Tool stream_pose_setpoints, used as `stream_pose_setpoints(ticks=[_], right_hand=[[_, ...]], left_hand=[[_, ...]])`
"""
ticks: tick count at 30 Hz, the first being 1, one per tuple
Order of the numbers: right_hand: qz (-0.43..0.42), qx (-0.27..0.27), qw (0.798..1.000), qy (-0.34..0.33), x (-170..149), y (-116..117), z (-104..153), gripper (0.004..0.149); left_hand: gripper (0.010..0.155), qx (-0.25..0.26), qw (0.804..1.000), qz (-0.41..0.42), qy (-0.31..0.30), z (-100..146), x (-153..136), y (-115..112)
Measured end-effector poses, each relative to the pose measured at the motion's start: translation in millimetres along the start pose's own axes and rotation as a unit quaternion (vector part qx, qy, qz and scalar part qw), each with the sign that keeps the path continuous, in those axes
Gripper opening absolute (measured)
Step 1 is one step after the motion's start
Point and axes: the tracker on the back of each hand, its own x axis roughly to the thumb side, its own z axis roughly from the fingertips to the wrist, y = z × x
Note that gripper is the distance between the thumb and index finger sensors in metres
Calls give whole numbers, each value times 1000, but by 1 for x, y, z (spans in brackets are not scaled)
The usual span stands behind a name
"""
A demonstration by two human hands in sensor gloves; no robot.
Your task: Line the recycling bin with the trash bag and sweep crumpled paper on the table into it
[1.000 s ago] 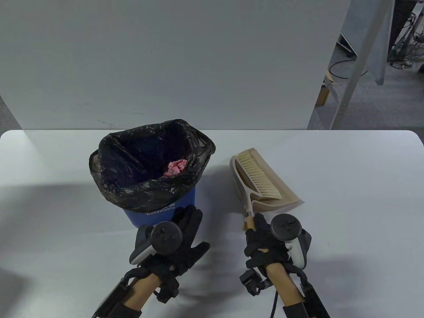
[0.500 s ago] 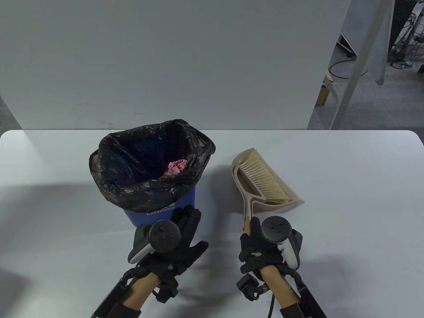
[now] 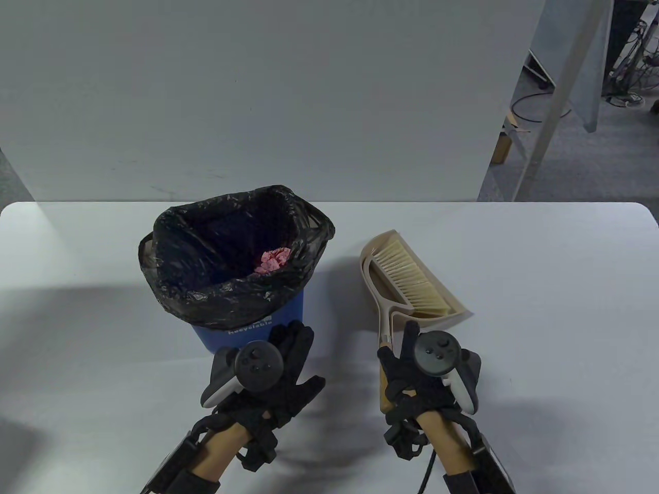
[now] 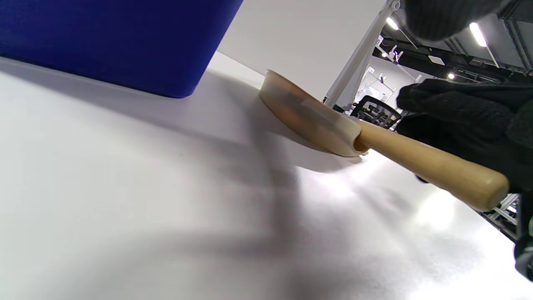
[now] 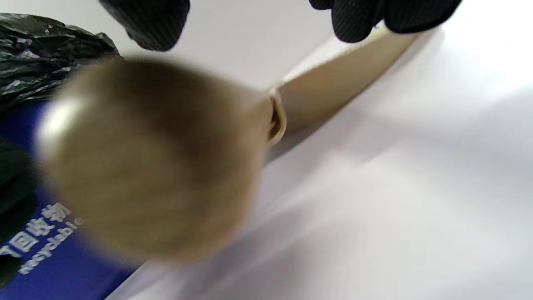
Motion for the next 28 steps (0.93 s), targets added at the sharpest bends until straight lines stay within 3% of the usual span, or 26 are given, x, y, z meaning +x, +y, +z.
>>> stream_pose_setpoints(ticks=[4, 10, 13, 28], right_hand=[[12, -44, 999, -21, -1, -12, -1, 77], [91, -16, 995, -40, -1, -17, 0, 75], [126, -9, 991, -43, 0, -16, 0, 75], [108, 3, 993, -35, -1, -15, 3, 76]], left_hand=[[87, 7, 1000, -15, 6, 1, -1, 3], [88, 15, 995, -101, 17, 1, 4, 3], [89, 5, 994, -103, 22, 0, 4, 0], [89, -34, 996, -82, 33, -4, 1, -9]])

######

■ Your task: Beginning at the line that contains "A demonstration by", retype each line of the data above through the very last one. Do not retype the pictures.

■ Result:
A demonstration by two human hands in sensor gloves; no robot.
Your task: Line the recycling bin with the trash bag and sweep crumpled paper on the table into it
[1.000 s ago] 
[0.500 s ago] 
[now] 
[now] 
[now] 
Motion for the next 28 steps (0.93 s), targets added at the sharpest bends until straight lines stay within 3% of the usual span, or 26 are given, x, y, z meaning +x, +y, +z.
>>> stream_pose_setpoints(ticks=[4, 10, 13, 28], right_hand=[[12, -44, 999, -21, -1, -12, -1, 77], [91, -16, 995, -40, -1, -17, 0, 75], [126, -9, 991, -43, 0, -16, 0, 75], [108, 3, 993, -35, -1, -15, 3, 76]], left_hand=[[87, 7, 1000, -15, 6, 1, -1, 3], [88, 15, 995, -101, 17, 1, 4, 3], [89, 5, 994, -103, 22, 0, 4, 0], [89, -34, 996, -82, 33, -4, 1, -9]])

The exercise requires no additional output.